TASK BRIEF:
Word for word, transcribe the data below from the line with "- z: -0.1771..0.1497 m" to the line with "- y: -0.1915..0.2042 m", keeping both of those lines.

SUPPLIED DATA:
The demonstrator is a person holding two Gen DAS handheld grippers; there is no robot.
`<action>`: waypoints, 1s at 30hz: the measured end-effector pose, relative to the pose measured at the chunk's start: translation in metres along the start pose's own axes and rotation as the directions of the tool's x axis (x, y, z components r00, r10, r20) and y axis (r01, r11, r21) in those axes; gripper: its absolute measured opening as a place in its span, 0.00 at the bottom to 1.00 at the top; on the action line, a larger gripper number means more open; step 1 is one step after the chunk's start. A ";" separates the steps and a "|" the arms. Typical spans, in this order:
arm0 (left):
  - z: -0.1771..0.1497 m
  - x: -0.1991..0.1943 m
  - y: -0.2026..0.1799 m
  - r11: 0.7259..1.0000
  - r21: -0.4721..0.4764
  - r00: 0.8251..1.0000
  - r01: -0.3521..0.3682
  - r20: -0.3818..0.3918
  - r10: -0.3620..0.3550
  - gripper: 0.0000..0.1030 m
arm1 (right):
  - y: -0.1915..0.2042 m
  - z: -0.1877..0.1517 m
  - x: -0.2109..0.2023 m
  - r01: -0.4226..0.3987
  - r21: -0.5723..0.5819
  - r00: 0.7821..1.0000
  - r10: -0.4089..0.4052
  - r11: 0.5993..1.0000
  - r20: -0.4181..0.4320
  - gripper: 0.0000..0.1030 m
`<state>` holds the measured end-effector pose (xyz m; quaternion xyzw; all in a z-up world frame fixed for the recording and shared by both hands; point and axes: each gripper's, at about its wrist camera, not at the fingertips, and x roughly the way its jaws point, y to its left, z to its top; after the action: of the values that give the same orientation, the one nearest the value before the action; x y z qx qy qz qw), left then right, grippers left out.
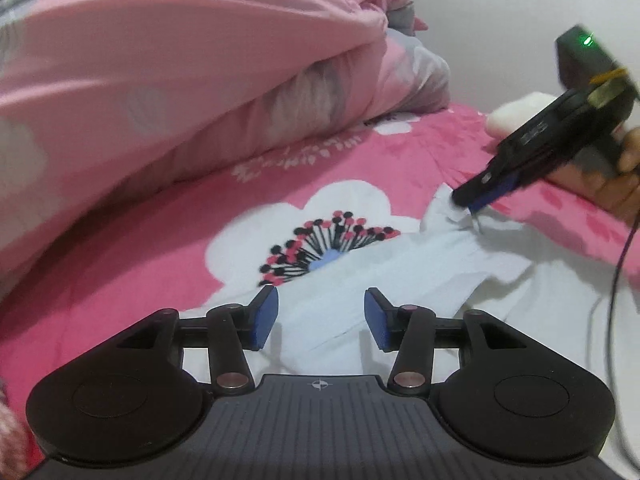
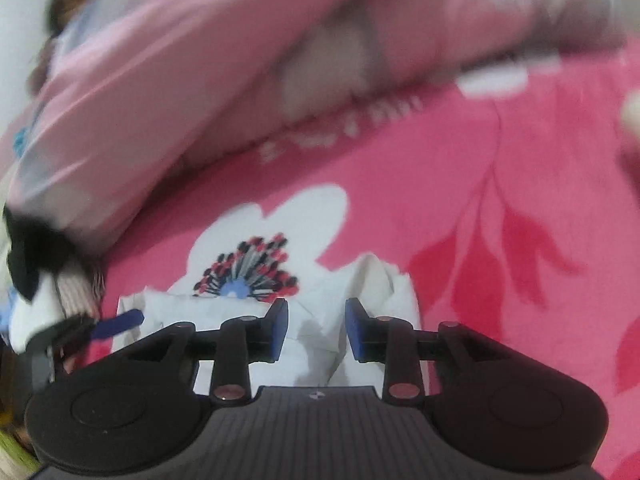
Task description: Fold clothes
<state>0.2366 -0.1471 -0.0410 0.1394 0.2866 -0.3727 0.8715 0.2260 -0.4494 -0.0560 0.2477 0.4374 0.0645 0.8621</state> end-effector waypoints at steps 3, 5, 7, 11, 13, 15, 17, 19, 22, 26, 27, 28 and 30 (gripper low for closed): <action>-0.004 0.016 -0.013 0.999 0.045 0.999 -0.015 -0.042 0.017 0.46 | -0.006 0.002 0.023 -0.006 0.045 0.999 0.008 0.999 -0.040 0.30; -0.009 0.021 -0.018 0.996 0.077 0.998 -0.034 -0.049 0.038 0.46 | -0.004 0.001 0.030 0.015 0.028 0.999 -0.014 0.999 -0.029 0.09; -0.012 0.021 -0.021 0.995 0.094 0.998 -0.046 -0.033 0.049 0.46 | -0.001 -0.001 0.031 0.034 0.001 0.999 -0.034 0.999 -0.002 0.00; -0.013 0.024 -0.021 0.993 0.107 0.998 -0.058 -0.014 0.060 0.46 | -0.003 0.003 0.031 0.036 -0.037 0.997 -0.034 0.999 0.073 0.00; -0.014 0.025 -0.022 0.992 0.110 0.998 -0.063 -0.006 0.064 0.47 | -0.007 0.003 0.036 0.030 -0.035 0.994 -0.026 0.999 0.108 0.00; -0.013 0.025 -0.021 0.992 0.106 0.998 -0.065 -0.003 0.065 0.47 | -0.013 0.000 0.041 0.037 -0.013 0.992 -0.035 0.999 0.123 0.00; -0.012 0.020 -0.020 0.994 0.096 0.998 -0.056 0.000 0.056 0.47 | -0.020 -0.001 0.039 0.023 0.041 0.993 -0.028 0.999 0.113 0.01; -0.010 0.012 -0.016 0.996 0.081 0.999 -0.044 0.013 0.043 0.47 | -0.024 0.000 0.030 0.014 0.098 0.995 -0.024 0.995 0.099 0.16; -0.006 -0.001 -0.009 0.998 0.055 0.999 -0.024 0.033 0.022 0.51 | -0.014 -0.002 -0.002 0.041 0.066 0.993 -0.048 0.997 0.109 0.28; -0.006 0.003 -0.010 0.997 0.070 1.000 -0.019 -0.020 0.020 0.52 | 0.026 -0.017 -0.034 0.004 -0.138 0.996 0.008 0.990 0.089 0.26; -0.008 0.010 -0.013 0.995 0.090 0.997 -0.031 -0.062 0.037 0.55 | 0.038 -0.022 -0.035 -0.006 -0.197 0.997 0.021 0.980 0.076 0.25; -0.011 0.018 -0.016 0.993 0.107 0.993 -0.045 -0.102 0.056 0.56 | 0.047 -0.027 -0.031 -0.001 -0.248 0.998 0.016 0.969 0.059 0.25; -0.013 0.017 -0.017 0.993 0.096 0.992 -0.070 -0.097 0.079 0.59 | 0.055 -0.042 -0.002 0.039 -0.293 0.999 -0.046 0.955 -0.017 0.25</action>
<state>0.2291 -0.1623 -0.0624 0.2086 0.3072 -0.3453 0.8619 0.1976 -0.3873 -0.0486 0.1071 0.4383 0.1129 0.8853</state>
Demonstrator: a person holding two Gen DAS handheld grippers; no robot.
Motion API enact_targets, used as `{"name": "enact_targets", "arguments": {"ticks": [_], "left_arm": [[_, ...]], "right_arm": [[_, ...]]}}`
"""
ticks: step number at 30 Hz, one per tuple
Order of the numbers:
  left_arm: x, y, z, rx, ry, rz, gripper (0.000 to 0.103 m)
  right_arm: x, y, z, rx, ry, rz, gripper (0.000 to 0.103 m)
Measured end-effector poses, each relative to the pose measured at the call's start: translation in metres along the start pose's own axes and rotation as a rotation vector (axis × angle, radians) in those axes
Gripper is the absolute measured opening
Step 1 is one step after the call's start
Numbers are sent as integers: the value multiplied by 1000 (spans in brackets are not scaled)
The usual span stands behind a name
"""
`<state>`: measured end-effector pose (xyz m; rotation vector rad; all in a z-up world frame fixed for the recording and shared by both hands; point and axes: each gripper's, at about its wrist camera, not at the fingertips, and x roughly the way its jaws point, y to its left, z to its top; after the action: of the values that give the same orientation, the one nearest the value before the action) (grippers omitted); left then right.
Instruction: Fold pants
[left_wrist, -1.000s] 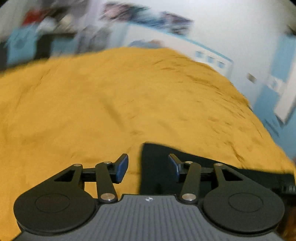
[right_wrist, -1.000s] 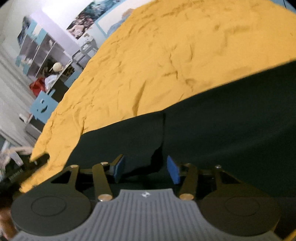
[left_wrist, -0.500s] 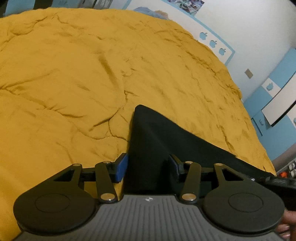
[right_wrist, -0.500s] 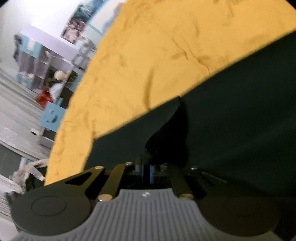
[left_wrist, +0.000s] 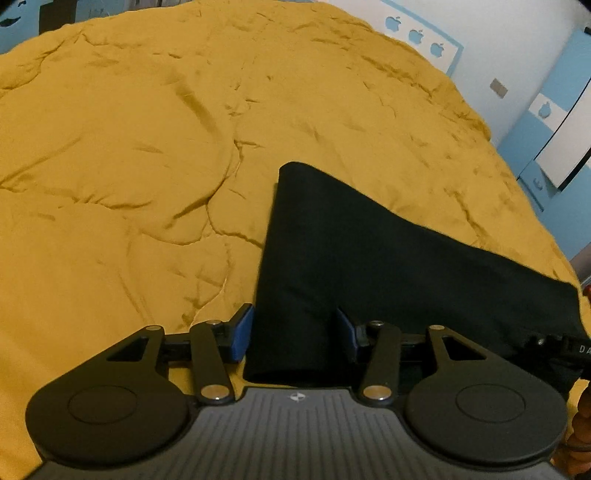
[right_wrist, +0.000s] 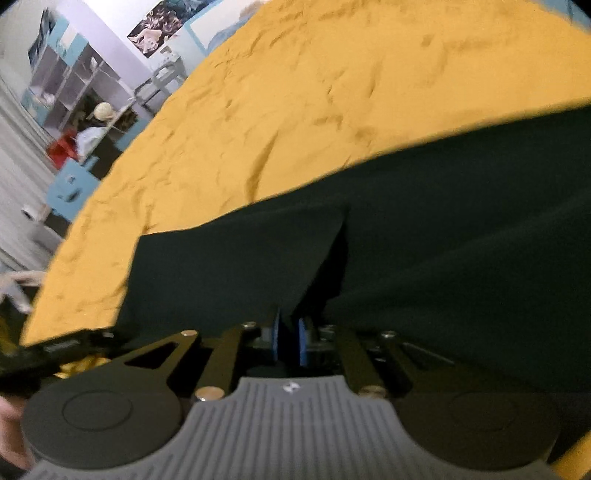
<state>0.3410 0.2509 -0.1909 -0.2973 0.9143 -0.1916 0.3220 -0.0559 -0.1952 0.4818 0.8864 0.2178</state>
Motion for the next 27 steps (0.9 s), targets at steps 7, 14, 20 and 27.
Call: {"name": "enact_targets", "arguments": {"ticks": [7,14,20,27], "left_arm": [[0,-2,-1,13,6,9,55],[4,-3,-2,28,13,20,58],[6,-5,-2,28,4,38,59],[-19,-21,2,50,-56,134,59]], "right_arm": [[-18,47,-2,-300,-193,-142,14],[27,37,-20,-384,-53,-116,11],[-30,3,-11,-319,-137,-152,16],[-120,-60,-9,-233,-202,-249,23]]}}
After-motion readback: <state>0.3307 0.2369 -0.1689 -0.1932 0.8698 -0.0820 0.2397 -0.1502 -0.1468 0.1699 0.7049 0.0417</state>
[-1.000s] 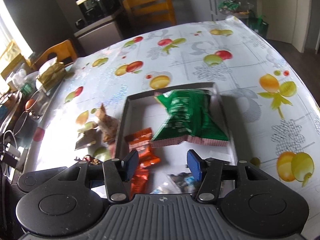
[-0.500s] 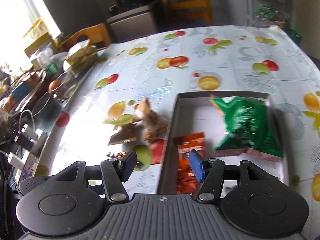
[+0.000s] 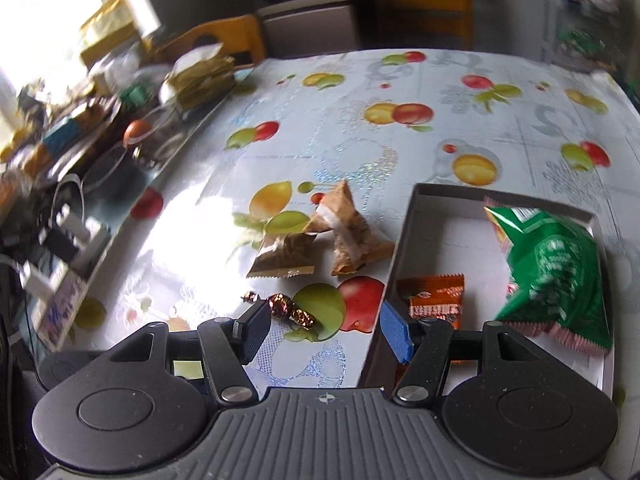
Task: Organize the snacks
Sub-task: 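Withdraw the right gripper from the box toward the foil-wrapped chocolates while the left gripper withdraws, then move the right gripper over the foil chocolate while the left gripper approaches the panda candy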
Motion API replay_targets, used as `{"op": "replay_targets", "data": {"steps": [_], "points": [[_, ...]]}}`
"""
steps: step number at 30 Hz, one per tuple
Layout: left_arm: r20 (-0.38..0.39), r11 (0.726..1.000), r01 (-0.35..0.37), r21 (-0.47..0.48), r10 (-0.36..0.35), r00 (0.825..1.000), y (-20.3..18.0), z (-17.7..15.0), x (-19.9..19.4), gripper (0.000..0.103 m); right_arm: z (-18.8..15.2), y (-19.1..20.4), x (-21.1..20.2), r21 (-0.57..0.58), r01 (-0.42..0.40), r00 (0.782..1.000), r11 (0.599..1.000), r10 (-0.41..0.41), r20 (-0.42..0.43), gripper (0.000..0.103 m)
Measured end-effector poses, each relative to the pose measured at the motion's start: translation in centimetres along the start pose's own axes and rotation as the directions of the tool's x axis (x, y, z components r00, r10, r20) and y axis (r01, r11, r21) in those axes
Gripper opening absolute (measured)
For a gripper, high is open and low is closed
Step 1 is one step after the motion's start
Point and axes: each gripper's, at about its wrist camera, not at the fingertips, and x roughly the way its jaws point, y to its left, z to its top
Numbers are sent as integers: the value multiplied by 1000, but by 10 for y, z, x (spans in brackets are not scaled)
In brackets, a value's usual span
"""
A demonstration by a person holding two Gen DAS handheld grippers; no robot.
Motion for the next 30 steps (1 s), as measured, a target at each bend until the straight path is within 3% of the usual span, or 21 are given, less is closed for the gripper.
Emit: {"op": "replay_targets", "data": {"steps": [9,30], "points": [[-42,1000,-13,-28,12,999,-2,-5,10,53,-1,25,20,-220,-6,1000,976,0,-30,59],[-49,999,-33,0,33,998,-4,-8,22,53,0,44,62,-368,-24,998,930,-1,-67,59]]}}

YOUR RESPONSE:
  - z: -0.1771..0.1497 m
  - x: -0.1991..0.1943 m
  - y: -0.2026..0.1799 m
  - r11: 0.7259..1.0000
  - r21: -0.4721..0.4764
  - r00: 0.8251..1.0000
  - r01: -0.3521..0.3682
  - r20: -0.3818..0.3918
  - r10: -0.3620..0.3550
  - gripper: 0.0000..0.1030 m
arm1 (right):
  - y: -0.1915..0.2042 m

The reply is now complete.